What’s the ideal way to try a whisky?

My whisky of choice and how to drink it depends on the moment, place and time. When it’s cold outside, I really like to sip and savour the richly rewarding sherried character of The Glendronach Allardice Aged 18 Years, enjoyed neat. In the winter holidays with a hearty meal, dried fruit and nuts and a rich dessert, it makes me thankful for the rich rewards of life. In springtime, especially around my birthday, when the plants are awakening with colour and bloom, this is when I most enjoy the beauty of Benriach The Original Ten. With a drop of water, a fresh fruit orchard bursts from the glass, nestled in a meadow by a forest. It is simply delicious, especially when served with soft macarons and fine pastries in the garden. In summer, when I most enjoy time spent on the coast, I reach for Glenglassaugh with its luscious tropical and coastal taste. When it’s a really warm day, I’ll make a Glenglassaugh highball mixed with tropical fruit juice, soda water and ice cream.

Any key whisky trends we should be looking out for?

Super-premium spirits are becoming increasingly sought after, tying into the overall trend of ‘drink less, drink better’ for 2023. This applies to our full range across Glenglassaugh, The GlenDronach and Benriach, as well as our luxurious old and rare bottlings, such as The GlenDronach Grandeur Batch 11, Benriach The Forty and our increasingly sought-after Glenglassaugh Old and Rare expressions.
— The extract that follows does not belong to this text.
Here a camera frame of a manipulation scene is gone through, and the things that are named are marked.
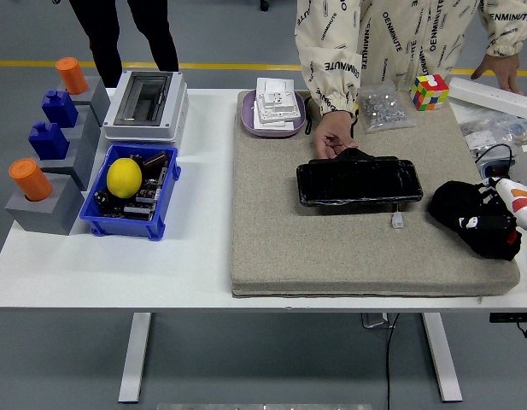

Classic whisky tastings have always been popular, but increasingly consumers are looking for more experiential ‘fun’ serves with a twist that play on flavours, colours, textures, aromas and interactivity.

Bringing the translation of a sense of place to the consumer is something which in previous decades wasn’t really looked at or explored and is something we are seeing a lot more of. Glenglassaugh Single Malt, for example, is coastal and unique and that story has not yet been told. It awakens the senses and brings people in through the richness of the storytelling, really bringing to life the character of the distillery – something we’re going to see a lot more of. We’re also beginning to see much more identity shine through on the packaging. People get a feeling of what they’re going to taste when they see a bottle. Sustainability is another key trend, making sure we’re using recycled glass and reducing packaging waste.

Rachel Barrie

For whisky novices, how should they decide which whisky to go for?

I believe everyone can find a whisky to suit their palate, based on the flavours they enjoy in food – be they sweet or savoury, rich or light. Whisky is a highly versatile spirit that can be enjoyed in many ways. When it comes to ordering from a bar, for example, I always encourage people to be adventurous and be open to trying new things, so if a traditional neat serve isn’t for you, a delicious alternative is to try whisky over ice or mixed in a cocktail. My favourite is the classic Blood & Sand, delicious when made with Glendronach 12 Year Old sherry cask matured single malt, mixed with sweet vermouth, fresh blood orange juice and cherry liqueur. For a more experiential ‘fun’ serve with a twist, I recommend the Benriach Penicillin – one of our most popular cocktails which perfectly mixes smoke, lemon and ginger.

Which foods pair best with whisky?

Last year we had former Masterchef contestant Julie Lin work on our World of Flavour campaign for Benriach. The campaign was all about opening up cuisines and pairing it with whisky. Julie created a dish to go with Benriach The Sixteen, a whisky full of dried apricot flavours as well as being quite smoky, oaky and nutty. She paired it with a punchy Szechuan aubergine dish – it was a match made in heaven.